**TASK BRIEF:** All of the records must be repeated exactly.
BEGIN SUPPLIED RECORDS
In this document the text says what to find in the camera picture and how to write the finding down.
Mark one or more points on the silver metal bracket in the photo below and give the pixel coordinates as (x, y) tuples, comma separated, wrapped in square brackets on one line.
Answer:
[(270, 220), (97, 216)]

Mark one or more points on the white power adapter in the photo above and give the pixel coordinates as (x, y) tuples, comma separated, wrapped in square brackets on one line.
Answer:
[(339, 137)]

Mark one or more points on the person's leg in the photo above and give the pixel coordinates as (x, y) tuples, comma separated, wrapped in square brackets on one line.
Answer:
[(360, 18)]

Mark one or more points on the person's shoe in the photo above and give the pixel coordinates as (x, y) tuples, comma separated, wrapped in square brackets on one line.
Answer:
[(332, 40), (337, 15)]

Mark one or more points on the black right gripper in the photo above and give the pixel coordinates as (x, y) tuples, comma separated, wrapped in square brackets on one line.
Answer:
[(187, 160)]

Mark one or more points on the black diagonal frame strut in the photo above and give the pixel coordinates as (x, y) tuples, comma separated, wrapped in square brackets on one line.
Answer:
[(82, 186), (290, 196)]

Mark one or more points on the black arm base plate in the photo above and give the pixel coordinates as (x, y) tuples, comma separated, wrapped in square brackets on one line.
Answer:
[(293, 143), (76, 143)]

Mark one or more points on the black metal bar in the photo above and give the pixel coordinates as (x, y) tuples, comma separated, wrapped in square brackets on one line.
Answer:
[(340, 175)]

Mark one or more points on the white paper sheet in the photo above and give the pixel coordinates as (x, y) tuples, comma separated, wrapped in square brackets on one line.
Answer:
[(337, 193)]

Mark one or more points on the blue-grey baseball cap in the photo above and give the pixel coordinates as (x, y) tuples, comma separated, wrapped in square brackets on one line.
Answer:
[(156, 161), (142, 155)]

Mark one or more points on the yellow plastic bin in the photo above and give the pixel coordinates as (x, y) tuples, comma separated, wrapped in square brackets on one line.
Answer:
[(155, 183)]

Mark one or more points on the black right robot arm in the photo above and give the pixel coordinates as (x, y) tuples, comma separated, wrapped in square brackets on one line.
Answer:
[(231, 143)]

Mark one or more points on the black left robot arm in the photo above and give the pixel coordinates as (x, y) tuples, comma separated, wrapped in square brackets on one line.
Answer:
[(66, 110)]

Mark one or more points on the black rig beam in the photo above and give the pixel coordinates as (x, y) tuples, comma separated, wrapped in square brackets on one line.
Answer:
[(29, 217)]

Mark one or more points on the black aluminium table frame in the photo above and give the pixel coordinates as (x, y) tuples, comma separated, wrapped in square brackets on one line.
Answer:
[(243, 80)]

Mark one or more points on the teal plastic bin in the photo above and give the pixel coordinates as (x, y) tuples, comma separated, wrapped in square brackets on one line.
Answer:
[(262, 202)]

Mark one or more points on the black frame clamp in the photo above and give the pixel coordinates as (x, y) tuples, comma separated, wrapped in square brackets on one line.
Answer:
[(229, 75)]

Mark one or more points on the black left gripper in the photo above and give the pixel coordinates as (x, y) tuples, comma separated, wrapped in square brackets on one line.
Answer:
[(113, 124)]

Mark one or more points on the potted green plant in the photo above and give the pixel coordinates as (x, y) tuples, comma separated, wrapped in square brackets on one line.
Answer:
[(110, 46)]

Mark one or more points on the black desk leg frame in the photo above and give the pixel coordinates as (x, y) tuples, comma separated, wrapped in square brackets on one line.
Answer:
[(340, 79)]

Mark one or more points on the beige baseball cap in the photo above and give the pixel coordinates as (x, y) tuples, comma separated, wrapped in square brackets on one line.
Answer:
END SUPPLIED RECORDS
**ANSWER TO THIS PROBLEM:**
In this document the text says what to find in the camera picture and how to write the finding down.
Mark one or more points on the silver metal bracket in the photo below and give the pixel coordinates as (x, y) tuples, comma separated, wrapped in square brackets on one line.
Answer:
[(270, 220), (97, 216)]

Mark one or more points on the white power adapter in the photo above and give the pixel coordinates as (x, y) tuples, comma separated, wrapped in square brackets on one line.
Answer:
[(339, 137)]

Mark one or more points on the person's leg in the photo above and give the pixel coordinates as (x, y) tuples, comma separated, wrapped in square brackets on one line.
Answer:
[(360, 18)]

Mark one or more points on the person's shoe in the photo above and give the pixel coordinates as (x, y) tuples, comma separated, wrapped in square brackets on one line.
Answer:
[(332, 40), (337, 15)]

Mark one or more points on the black right gripper in the photo above and give the pixel coordinates as (x, y) tuples, comma separated, wrapped in square brackets on one line.
Answer:
[(187, 160)]

Mark one or more points on the black diagonal frame strut in the photo above and give the pixel coordinates as (x, y) tuples, comma separated, wrapped in square brackets on one line.
Answer:
[(82, 186), (290, 196)]

Mark one or more points on the black arm base plate in the photo above and give the pixel coordinates as (x, y) tuples, comma separated, wrapped in square brackets on one line.
Answer:
[(293, 143), (76, 143)]

Mark one or more points on the black metal bar in the photo above and give the pixel coordinates as (x, y) tuples, comma separated, wrapped in square brackets on one line.
Answer:
[(340, 175)]

Mark one or more points on the white paper sheet in the photo above and give the pixel coordinates as (x, y) tuples, comma separated, wrapped in square brackets on one line.
Answer:
[(337, 193)]

Mark one or more points on the blue-grey baseball cap in the photo above and give the pixel coordinates as (x, y) tuples, comma separated, wrapped in square brackets on one line.
Answer:
[(156, 161), (142, 155)]

Mark one or more points on the yellow plastic bin in the photo above and give the pixel coordinates as (x, y) tuples, comma separated, wrapped in square brackets on one line.
Answer:
[(155, 183)]

Mark one or more points on the black right robot arm in the photo above and give the pixel coordinates as (x, y) tuples, comma separated, wrapped in square brackets on one line.
Answer:
[(231, 143)]

Mark one or more points on the black left robot arm in the photo above and give the pixel coordinates as (x, y) tuples, comma separated, wrapped in square brackets on one line.
Answer:
[(66, 110)]

Mark one or more points on the black rig beam in the photo above and give the pixel coordinates as (x, y) tuples, comma separated, wrapped in square brackets on one line.
Answer:
[(29, 217)]

Mark one or more points on the black aluminium table frame in the photo above and give the pixel coordinates as (x, y) tuples, comma separated, wrapped in square brackets on one line.
Answer:
[(243, 80)]

Mark one or more points on the teal plastic bin in the photo above and give the pixel coordinates as (x, y) tuples, comma separated, wrapped in square brackets on one line.
Answer:
[(262, 202)]

Mark one or more points on the black frame clamp in the photo above and give the pixel coordinates as (x, y) tuples, comma separated, wrapped in square brackets on one line.
Answer:
[(229, 75)]

Mark one or more points on the black left gripper in the photo above and give the pixel coordinates as (x, y) tuples, comma separated, wrapped in square brackets on one line.
Answer:
[(113, 124)]

Mark one or more points on the potted green plant in the photo above and give the pixel coordinates as (x, y) tuples, comma separated, wrapped in square brackets on one line.
Answer:
[(110, 46)]

Mark one or more points on the black desk leg frame in the photo above and give the pixel coordinates as (x, y) tuples, comma separated, wrapped in square brackets on one line.
Answer:
[(340, 79)]

Mark one or more points on the beige baseball cap in the photo above and give the pixel coordinates as (x, y) tuples, comma separated, wrapped in square brackets on one line.
Answer:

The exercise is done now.